Time to say no to US' `one China'

By Michael Lin 林正二

The US government has made it clear that it will not back Taiwan's plan to apply for WHO membership under the name "Taiwan." On the diplomatic front, the major obstacle facing Taiwan is the US' adherence to the "one China" policy. Unfortunately, during the recent televised debate between the four Democratic Progressive Party (DPP) presidential hopefuls, none of them pointed out how inappropriate the "one China" policy is or came up with a clear and comprehensive diplomatic strategy for Taiwan to gain international recognition.

I believe that Taiwan's diplomatic strategy towards the US should stress its core values and adhere to the principles of reciprocity and coexistence in urging the US to revise its outdated "one China" policy, while letting the US understand that whatever Taiwan does will benefit the US.

Taiwan should begin by accentuating its democratic achievements and its geopolitical and economic strategic value.

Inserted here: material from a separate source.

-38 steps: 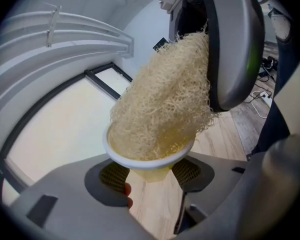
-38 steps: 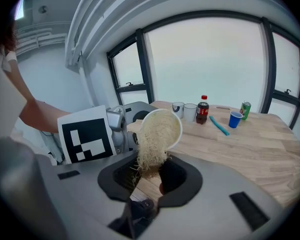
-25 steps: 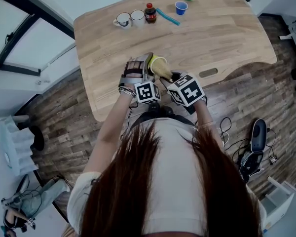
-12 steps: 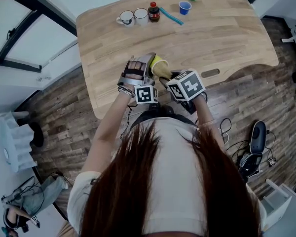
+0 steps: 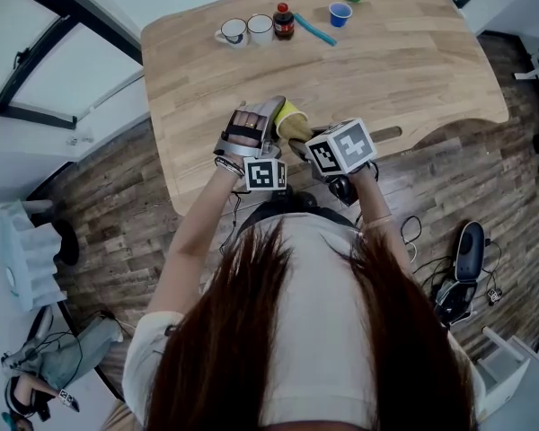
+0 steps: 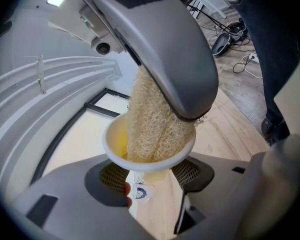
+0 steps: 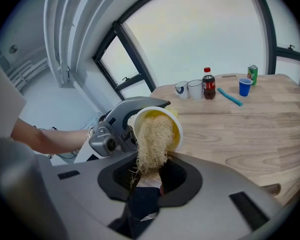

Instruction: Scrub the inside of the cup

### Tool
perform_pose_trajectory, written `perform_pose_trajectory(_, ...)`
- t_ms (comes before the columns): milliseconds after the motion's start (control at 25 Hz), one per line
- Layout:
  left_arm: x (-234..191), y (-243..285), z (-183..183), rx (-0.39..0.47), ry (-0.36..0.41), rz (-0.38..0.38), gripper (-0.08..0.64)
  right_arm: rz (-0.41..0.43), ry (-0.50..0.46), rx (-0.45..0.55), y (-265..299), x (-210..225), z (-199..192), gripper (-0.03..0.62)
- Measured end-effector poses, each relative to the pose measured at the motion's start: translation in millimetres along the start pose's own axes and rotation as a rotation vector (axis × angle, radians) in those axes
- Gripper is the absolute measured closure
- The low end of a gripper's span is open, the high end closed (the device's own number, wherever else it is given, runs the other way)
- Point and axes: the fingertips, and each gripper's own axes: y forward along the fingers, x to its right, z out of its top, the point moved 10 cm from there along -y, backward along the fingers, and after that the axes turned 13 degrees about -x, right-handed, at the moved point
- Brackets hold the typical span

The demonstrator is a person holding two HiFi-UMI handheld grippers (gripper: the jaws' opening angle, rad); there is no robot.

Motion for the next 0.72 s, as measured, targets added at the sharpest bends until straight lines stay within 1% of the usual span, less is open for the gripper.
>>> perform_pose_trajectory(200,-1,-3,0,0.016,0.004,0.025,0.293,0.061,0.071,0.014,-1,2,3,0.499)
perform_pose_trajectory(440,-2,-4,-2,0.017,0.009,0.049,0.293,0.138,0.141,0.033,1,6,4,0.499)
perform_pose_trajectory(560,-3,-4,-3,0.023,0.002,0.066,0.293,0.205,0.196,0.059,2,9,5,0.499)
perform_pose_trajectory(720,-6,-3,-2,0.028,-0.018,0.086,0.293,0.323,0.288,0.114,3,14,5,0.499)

Taiwan and China share a linguistic and cultural background. Taiwan's democratic experience is the most important example for leading China down the path to democracy. As democracy deepens, the Taiwanese people are developing an increasingly strong awareness of Taiwan's independence and sovereignty, and the US government's antiquated "one China" policy only hurts the future development of cross-strait relations. This will have an impact on Washington's ultimate goal of a peaceful transformation of China.

Second, Taiwan enjoys a unique strategic geopolitical position in the Asia Pacific region and it supports the US-Japan alliance which will stop China, a continental nation, from expanding its naval capabilities. However, if the US continues to abide by its "one China" policy, Taiwan will not be able to exert its geopolitical advantage, thereby allowing the already powerful China to engage in maritime expansion.

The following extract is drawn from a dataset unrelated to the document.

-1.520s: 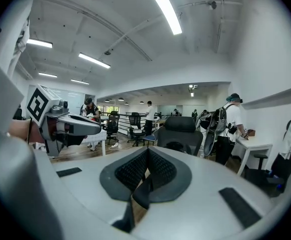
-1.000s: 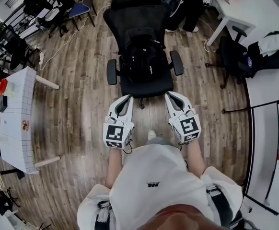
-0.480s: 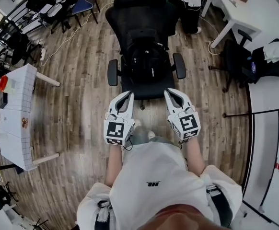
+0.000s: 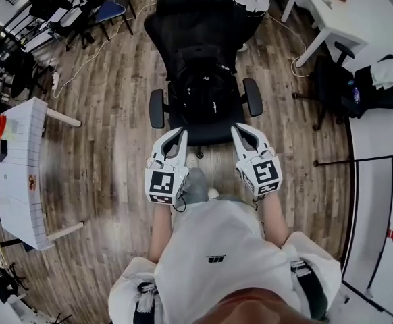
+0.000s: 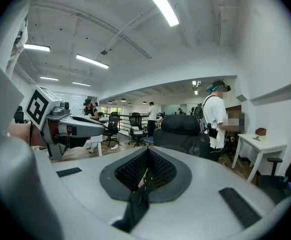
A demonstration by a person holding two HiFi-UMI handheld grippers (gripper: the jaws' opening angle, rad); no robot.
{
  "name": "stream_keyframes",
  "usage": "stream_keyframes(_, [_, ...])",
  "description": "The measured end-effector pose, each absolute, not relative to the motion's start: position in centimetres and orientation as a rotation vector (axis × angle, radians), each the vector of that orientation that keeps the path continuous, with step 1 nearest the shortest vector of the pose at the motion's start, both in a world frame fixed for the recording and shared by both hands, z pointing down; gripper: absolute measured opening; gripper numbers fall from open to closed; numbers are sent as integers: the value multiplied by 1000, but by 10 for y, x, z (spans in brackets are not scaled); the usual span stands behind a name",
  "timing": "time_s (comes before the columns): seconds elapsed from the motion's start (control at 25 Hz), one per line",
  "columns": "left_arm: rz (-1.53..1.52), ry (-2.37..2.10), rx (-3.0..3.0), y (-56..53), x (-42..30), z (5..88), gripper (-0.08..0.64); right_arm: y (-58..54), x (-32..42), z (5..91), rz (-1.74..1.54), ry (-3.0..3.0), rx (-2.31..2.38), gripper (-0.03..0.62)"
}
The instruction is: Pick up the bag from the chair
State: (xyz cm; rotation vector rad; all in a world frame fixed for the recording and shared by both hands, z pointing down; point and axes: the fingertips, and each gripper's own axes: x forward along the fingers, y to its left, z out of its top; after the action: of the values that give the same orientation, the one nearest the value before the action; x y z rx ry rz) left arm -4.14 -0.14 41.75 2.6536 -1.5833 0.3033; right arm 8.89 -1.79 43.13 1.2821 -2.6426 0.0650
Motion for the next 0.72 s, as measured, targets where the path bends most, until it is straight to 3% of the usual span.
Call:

Third, Taiwan outshines China in management, integration of mid and downstream industries and research and development. In addition, China's exports to the US are mostly made by China-based Taiwanese companies, so if Washington refuses to adjust its "one China" policy, it will in the end be restricted by China's giving precedence to politics over the economy when dealing with Taiwan.

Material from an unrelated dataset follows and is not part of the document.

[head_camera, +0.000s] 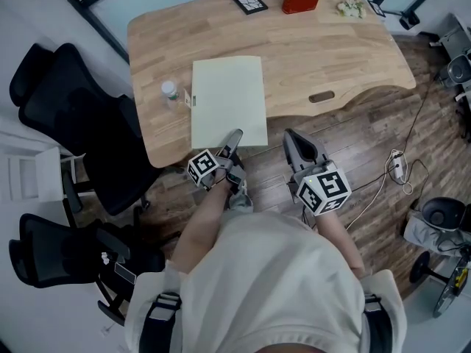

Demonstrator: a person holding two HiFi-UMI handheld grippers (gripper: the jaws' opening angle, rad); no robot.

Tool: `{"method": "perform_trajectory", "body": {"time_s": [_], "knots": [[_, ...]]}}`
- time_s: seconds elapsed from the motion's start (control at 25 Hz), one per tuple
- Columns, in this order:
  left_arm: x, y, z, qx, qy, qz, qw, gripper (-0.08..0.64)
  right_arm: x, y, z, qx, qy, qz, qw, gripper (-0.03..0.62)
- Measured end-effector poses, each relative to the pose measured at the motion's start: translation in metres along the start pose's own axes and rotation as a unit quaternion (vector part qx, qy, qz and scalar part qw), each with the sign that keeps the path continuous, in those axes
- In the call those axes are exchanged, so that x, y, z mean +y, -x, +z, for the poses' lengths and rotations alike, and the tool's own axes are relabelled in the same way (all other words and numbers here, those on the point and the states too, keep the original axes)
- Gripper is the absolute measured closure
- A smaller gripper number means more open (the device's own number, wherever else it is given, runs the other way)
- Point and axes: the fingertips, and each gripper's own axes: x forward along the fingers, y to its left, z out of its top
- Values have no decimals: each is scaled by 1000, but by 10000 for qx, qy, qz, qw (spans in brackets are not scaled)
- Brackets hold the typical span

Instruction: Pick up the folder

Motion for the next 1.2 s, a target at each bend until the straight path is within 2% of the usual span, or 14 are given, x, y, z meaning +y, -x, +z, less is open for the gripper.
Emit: {"method": "perform_trajectory", "body": {"time_s": [0.36,0.84,0.88,0.96,1.2], "knots": [[11,-16,5,-207,333,115,9992,113,-3,-5,1,55,38,-6,10000,574],[15,-27,-2,-52,400,112,9991,117,-10,-6,-5,127,-30,-72,9999,574],[13,-27,-1,-57,416,81,9991,127,-9,-6,-5,125,-32,-69,9999,574],[10,-26,-1,-79,425,39,9991,194,-8,-6,-5,126,-31,-54,9999,574],[8,-22,0,-162,340,64,9993,222,-3,-4,-6,125,-28,-31,9999,574]]}}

Taiwan should then take aim at Washington's cross-strait policy and Taiwan's democracy.

First, the objective of US cross-strait policy is to help the two sides of the Taiwan Strait to settle their differences peacefully. However, Beijing is making every effort to block Taiwan in the international arena. If the US does not want to adjust its "one China" policy and help Taiwan join important international organizations, there will be no room for cross-strait negotiations on an equal footing.

Second, the circumstances when the US first formulated its "one China" policy were very different from today's growing Taiwanese consciousness. By adopting a policy that obscures Taiwan's sovereignty, the US will not be able to help Taipei and Beijing settle their differences.

Third, the US' China-leaning cross-strait policy has not only violated the basic rights of the citizens of Taiwan to purse their freedom, democracy and happiness, but it has also violated the founding spirit of the US and the administration of US President George W. Bush's policy of seeking global democratization.